SOMBRE HERITAGE

Que de chemins dangereux j’ai suivis dans ma vie ; que de pistes tortueuses dans tes tunnels d’Ombre-Terre, à la surface du monde et au côté de mes amis…

Chaque coin du vaste monde est-il peuplé de gens malheureux au point de ne laisser personne entrer dans leur vie ? Leur haine justifie-t-elle leurs actes face à des torts plus ou moins imaginaires ? Même s’il s’agit en réalité d’une défense légitime contre leur malveillance ?

Ma soif de vengeance apaisée, j’ai laissé Artemis Entreri à Calimport. Nos chemins s’étaient croisés puis séparés pour notre plus grand bien. Entreri n ’avait aucune raison de continuer à me harceler ; à part peut-être la guérison de sa fierté blessée, il n ’avait rien à gagner à me retrouver.

Quel triste imbécile !

Il a atteint la perfection physique, affinant sans cesse ses dons. Mais son obsession trahit sa faiblesse. En dévoilant les mystères du corps, nous nous devons d’éclaircir ceux de l’âme. En dépit de ses prouesses physiques, Artemis Entreri ne connaîtra jamais le chant de son âme. Toujours jaloux, il épiera les harmonies des autres, obsédé par l’idée d’écraser tout ce qui menacerait sa supériorité de lâche.

Il ressemble tellement aux miens, et à tant d’autres membres de races diverses…

… Les seigneurs barbares, dont la puissance dépend de guérillas contre des ennemis qui n’en sont pas…

… Les rois nains, qui couvent des trésors inimaginables alors que distribuer des sommes dérisoires améliorerait le sort de leur entourage, leur permettant du même coup d’oublier leur paranoïa et leurs pesants systèmes de défense…

… Des elfes arrogants, qui se détournent des souffrances des autres races « inférieures », coupables, selon eux, de leurs propres maux.
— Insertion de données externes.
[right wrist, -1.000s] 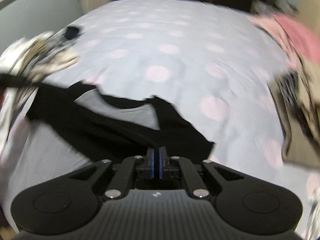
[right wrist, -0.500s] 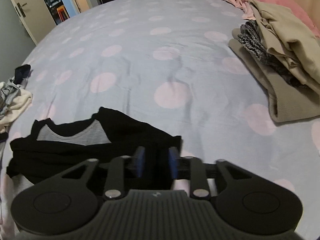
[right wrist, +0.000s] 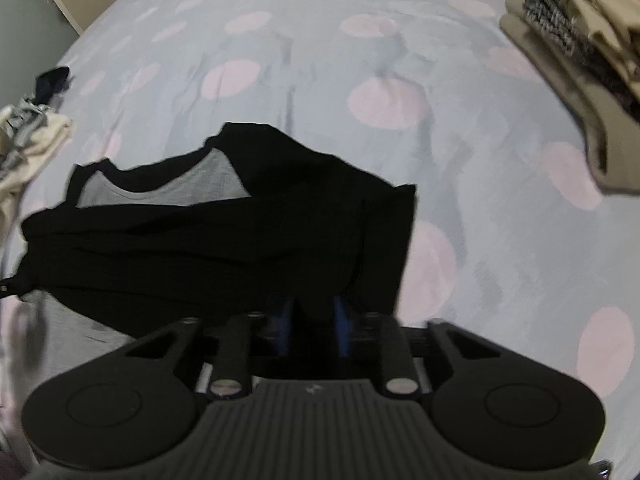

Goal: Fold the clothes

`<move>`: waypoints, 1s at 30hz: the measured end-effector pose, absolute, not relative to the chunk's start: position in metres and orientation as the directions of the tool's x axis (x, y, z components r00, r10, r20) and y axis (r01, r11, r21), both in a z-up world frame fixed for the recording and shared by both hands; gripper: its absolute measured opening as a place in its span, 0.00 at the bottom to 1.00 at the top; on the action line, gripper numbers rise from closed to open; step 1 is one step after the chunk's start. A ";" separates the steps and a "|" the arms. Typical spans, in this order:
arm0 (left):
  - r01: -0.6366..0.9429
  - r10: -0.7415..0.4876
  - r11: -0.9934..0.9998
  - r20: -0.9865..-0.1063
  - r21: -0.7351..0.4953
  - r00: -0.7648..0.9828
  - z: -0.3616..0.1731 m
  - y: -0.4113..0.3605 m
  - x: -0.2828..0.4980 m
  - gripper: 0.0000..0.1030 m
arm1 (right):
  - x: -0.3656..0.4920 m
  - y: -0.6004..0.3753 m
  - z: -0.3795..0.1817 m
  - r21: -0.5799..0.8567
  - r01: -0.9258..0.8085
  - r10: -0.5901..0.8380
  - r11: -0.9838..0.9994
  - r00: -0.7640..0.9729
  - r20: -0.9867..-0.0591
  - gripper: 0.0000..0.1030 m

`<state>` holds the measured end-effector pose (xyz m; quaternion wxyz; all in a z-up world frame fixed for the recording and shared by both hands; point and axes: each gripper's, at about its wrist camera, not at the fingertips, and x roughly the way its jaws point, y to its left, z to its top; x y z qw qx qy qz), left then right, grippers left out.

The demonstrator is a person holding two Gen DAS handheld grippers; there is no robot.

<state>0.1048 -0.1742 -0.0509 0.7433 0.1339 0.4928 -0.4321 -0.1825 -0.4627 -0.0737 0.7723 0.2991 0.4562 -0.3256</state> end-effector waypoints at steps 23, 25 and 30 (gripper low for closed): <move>0.799 -0.526 0.575 -0.827 -0.175 0.198 -0.023 -0.161 0.122 0.41 | -0.203 -0.468 -0.038 0.129 0.798 -0.263 0.589 0.340 -0.903 0.26; 0.787 -0.536 0.583 -0.823 -0.201 0.188 -0.020 -0.164 0.125 0.37 | -0.202 -0.471 -0.036 0.130 0.805 -0.282 0.579 0.347 -0.895 0.26; 0.799 -0.491 0.574 -0.856 -0.179 0.161 -0.011 -0.174 0.129 0.40 | -0.199 -0.478 -0.036 0.131 0.814 -0.295 0.566 0.349 -0.889 0.26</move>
J’ai fui ces gens ; les voyageurs qui sillonnent les Royaumes ont d’innombrables anecdotes à leur sujet. Je me devais de les combattre, non à la pointe d’une lame ou à la tête d’une armée, mais en restant fidèle à mon idéal.

Par la grâce des dieux, je ne suis pas seul.

Depuis que Bruenor a reconquis son trône, les peuplades avoisinantes croient en ses promesses : les trésors de Mithril Hall bénéficieront à toute la région.

La dévotion de Catti-Brie égale la mienne.

Wulfgar a montré à son peuple la voie de l’amitié et de l’harmonie.

Ils sont mon armure, mon espoir en l’avenir. Quand des soldats perdus comme Entreri croisent mon chemin, je me souviens de Zaknafein, mon père, mon âme sœur. Je me souviens aussi de Montolio, mon second mentor.

Si je suis éliminé, mes idéaux ne mourront pas avec moi. Grâce à mes amis, aux gens honorables que j’ai rencontrés, je sais que je ne suis pas un héros solitaire champion de causes perdues. Quand je mourrai, l’essentiel persistera. C’est mon héritage : par la grâce des dieux, je ne suis pas seul.